• REQUIREMENT: Apart from the pictures, print the data below exactly as given.

• RECORDS SUPPLIED:
* * *

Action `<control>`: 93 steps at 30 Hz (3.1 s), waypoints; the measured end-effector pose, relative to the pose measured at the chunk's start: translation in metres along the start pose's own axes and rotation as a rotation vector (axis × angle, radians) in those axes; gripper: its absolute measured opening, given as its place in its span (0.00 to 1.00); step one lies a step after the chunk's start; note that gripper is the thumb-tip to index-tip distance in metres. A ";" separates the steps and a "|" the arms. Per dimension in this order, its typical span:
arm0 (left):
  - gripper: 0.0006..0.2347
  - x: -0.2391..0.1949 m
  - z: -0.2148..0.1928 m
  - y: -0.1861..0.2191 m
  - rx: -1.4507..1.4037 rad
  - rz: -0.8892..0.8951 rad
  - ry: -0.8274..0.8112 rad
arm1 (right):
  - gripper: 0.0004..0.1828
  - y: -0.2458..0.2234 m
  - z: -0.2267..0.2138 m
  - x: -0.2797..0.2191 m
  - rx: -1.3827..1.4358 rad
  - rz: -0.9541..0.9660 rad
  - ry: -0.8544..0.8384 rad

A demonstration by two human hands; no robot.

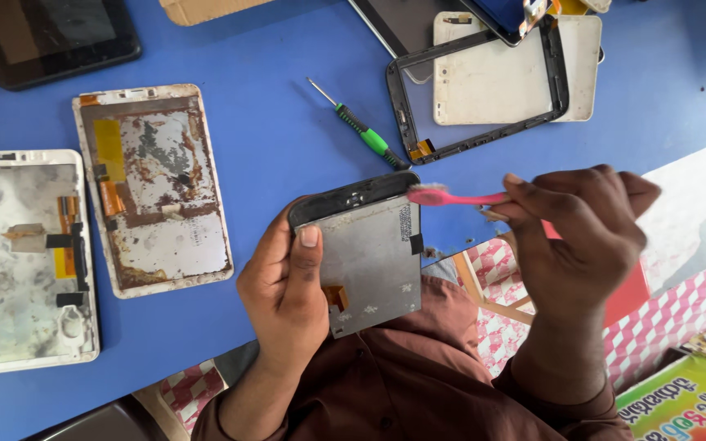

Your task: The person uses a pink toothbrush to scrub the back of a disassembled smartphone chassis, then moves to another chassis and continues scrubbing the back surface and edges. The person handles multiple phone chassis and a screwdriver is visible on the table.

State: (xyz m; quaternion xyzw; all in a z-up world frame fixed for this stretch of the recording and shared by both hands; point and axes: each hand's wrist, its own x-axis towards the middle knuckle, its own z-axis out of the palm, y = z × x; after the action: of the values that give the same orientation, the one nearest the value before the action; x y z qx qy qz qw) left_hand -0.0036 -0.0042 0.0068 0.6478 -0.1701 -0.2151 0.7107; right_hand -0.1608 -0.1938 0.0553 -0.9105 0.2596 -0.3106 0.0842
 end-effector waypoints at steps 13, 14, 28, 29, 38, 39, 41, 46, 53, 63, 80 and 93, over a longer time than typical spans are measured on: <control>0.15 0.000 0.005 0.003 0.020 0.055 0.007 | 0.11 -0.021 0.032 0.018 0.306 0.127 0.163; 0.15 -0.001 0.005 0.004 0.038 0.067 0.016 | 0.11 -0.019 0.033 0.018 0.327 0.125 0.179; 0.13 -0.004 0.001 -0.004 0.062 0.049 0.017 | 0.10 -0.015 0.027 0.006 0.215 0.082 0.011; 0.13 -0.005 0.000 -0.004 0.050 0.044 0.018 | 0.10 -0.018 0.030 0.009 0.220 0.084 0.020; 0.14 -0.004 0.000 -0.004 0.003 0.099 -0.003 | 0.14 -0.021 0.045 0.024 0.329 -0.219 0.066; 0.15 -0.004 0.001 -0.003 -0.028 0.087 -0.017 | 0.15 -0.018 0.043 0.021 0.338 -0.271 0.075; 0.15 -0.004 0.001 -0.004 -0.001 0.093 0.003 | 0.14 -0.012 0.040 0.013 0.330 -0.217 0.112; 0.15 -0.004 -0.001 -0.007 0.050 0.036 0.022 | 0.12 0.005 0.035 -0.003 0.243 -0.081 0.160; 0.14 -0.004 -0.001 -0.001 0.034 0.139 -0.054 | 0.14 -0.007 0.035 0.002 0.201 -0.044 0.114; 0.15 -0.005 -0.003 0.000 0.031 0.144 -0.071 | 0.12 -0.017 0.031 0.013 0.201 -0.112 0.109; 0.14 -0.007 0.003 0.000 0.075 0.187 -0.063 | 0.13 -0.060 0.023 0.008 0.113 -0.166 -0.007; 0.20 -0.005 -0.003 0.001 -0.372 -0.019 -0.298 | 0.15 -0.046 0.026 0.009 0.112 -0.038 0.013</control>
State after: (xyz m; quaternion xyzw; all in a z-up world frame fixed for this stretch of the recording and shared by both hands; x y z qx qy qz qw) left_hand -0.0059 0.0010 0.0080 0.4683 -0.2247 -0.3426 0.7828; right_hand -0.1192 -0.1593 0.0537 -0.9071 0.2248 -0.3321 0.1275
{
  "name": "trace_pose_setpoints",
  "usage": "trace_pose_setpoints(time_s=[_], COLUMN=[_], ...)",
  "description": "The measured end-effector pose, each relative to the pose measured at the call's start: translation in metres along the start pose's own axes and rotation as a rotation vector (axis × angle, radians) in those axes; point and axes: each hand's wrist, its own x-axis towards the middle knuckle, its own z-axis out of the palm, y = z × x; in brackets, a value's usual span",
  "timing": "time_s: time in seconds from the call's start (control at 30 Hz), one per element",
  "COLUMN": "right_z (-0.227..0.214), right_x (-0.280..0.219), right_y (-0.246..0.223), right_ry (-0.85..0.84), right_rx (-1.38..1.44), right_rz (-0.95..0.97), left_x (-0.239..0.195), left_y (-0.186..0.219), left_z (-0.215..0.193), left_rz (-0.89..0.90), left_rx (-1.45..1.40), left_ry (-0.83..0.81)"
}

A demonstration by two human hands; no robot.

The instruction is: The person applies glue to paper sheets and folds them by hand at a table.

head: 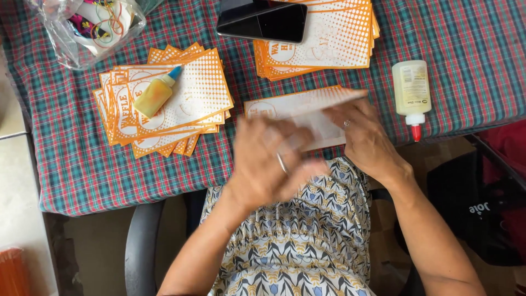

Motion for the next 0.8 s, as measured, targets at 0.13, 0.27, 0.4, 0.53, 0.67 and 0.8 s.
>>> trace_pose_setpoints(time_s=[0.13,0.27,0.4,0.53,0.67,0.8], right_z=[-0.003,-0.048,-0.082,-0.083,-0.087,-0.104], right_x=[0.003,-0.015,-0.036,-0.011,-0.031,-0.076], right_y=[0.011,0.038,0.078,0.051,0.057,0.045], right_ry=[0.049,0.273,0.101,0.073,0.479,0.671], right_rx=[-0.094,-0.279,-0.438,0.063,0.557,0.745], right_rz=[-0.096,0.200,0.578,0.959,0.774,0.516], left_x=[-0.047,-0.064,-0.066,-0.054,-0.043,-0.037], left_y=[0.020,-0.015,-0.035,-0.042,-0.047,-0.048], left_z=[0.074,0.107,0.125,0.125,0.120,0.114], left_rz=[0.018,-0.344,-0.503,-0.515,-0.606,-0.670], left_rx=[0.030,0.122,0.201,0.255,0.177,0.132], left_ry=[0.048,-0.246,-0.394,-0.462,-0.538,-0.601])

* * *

• EXERCISE ANSWER:
Action `<control>`: 93 steps at 30 Hz (3.1 s), waypoints; the measured end-effector pose, relative to the pose measured at the chunk's start: translation in metres along the start pose's own axes and rotation as a rotation vector (axis × angle, radians) in those axes; gripper: its absolute measured opening, given as its place in its span (0.00 to 1.00); step one lies a step after the chunk's start; note that gripper is the thumb-tip to index-tip distance in metres. A ";" separates the steps and a "|" the arms. Per dimension in this order, its typical span:
arm0 (left):
  - gripper: 0.0006..0.2347
  - x: -0.2391..0.1949 m
  - z: -0.2148..0.1928 m
  - y: -0.1861..0.2191 m
  - rx: -1.4507..1.4037 rad
  - rz: -0.8892..0.8951 rad
  - ry: -0.8274..0.8112 rad
arm1 (right):
  - gripper: 0.0004..0.1828
  - y: -0.2458..0.2234 m
  - z: -0.2267..0.2138 m
  - x: -0.2797..0.2191 m
  - rx: -1.3827..1.4358 rad
  - rz: -0.9541..0.9660 rad
  - ry: -0.8544..0.8384 rad

A demonstration by two human hands; no robot.


Your task: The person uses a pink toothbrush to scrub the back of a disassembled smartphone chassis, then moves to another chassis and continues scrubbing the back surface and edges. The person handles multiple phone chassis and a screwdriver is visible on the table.

State: (xyz m; quaternion xyzw; all in a z-up world frame fixed for this stretch of the recording and shared by both hands; point and axes: each hand's wrist, its own x-axis towards the middle knuckle, its own z-axis out of the palm, y = z × x; after the action: of the values that give the same orientation, the one nearest the value before the action; x y z qx qy qz qw) left_hand -0.0036 -0.0042 0.0068 0.6478 -0.1701 -0.2151 0.7107; right_hand -0.1608 -0.1938 0.0553 -0.9105 0.2596 -0.3106 0.0842
 end-effector waypoints at steps 13, 14, 28, 29, 38, 39, 41, 46, 53, 63, 80 and 93, over a longer time than typical spans are measured on: <control>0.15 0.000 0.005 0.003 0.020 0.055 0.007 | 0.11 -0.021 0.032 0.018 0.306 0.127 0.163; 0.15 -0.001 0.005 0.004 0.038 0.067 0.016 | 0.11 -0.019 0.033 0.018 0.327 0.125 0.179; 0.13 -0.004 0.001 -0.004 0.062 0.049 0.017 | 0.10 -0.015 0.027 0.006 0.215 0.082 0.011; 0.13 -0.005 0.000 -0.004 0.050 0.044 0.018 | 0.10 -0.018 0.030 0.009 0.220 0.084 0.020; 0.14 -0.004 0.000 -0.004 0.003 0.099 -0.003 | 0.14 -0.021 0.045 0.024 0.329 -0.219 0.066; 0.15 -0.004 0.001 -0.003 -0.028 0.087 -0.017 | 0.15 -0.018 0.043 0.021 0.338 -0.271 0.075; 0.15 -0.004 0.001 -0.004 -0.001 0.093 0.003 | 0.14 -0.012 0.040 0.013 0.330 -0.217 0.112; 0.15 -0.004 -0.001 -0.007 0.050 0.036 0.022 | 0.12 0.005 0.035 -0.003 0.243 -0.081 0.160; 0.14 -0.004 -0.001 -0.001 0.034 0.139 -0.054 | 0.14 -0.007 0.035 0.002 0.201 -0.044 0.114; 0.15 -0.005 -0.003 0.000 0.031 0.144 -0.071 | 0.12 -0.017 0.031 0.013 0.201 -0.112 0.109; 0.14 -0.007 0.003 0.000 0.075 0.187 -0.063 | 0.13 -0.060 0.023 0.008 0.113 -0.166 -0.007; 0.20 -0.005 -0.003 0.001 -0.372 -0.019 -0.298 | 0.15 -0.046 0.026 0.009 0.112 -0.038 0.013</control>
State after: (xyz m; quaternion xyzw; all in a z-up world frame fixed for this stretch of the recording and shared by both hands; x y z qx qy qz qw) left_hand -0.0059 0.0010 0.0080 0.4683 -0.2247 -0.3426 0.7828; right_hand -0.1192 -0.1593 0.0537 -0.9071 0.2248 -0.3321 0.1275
{
  "name": "trace_pose_setpoints",
  "usage": "trace_pose_setpoints(time_s=[_], COLUMN=[_], ...)",
  "description": "The measured end-effector pose, each relative to the pose measured at the call's start: translation in metres along the start pose's own axes and rotation as a rotation vector (axis × angle, radians) in those axes; point and axes: each hand's wrist, its own x-axis towards the middle knuckle, its own z-axis out of the palm, y = z × x; in brackets, a value's usual span",
  "timing": "time_s: time in seconds from the call's start (control at 30 Hz), one per element",
  "COLUMN": "right_z (-0.227..0.214), right_x (-0.280..0.219), right_y (-0.246..0.223), right_ry (-0.85..0.84), right_rx (-1.38..1.44), right_rz (-0.95..0.97), left_x (-0.239..0.195), left_y (-0.186..0.219), left_z (-0.215..0.193), left_rz (-0.89..0.90), left_rx (-1.45..1.40), left_ry (-0.83..0.81)"
}

A demonstration by two human hands; no robot.

The instruction is: The person applies glue to paper sheets and folds them by hand at a table.

head: 

Motion for the next 0.8 s, as measured, targets at 0.13, 0.27, 0.4, 0.53, 0.67 and 0.8 s.
>>> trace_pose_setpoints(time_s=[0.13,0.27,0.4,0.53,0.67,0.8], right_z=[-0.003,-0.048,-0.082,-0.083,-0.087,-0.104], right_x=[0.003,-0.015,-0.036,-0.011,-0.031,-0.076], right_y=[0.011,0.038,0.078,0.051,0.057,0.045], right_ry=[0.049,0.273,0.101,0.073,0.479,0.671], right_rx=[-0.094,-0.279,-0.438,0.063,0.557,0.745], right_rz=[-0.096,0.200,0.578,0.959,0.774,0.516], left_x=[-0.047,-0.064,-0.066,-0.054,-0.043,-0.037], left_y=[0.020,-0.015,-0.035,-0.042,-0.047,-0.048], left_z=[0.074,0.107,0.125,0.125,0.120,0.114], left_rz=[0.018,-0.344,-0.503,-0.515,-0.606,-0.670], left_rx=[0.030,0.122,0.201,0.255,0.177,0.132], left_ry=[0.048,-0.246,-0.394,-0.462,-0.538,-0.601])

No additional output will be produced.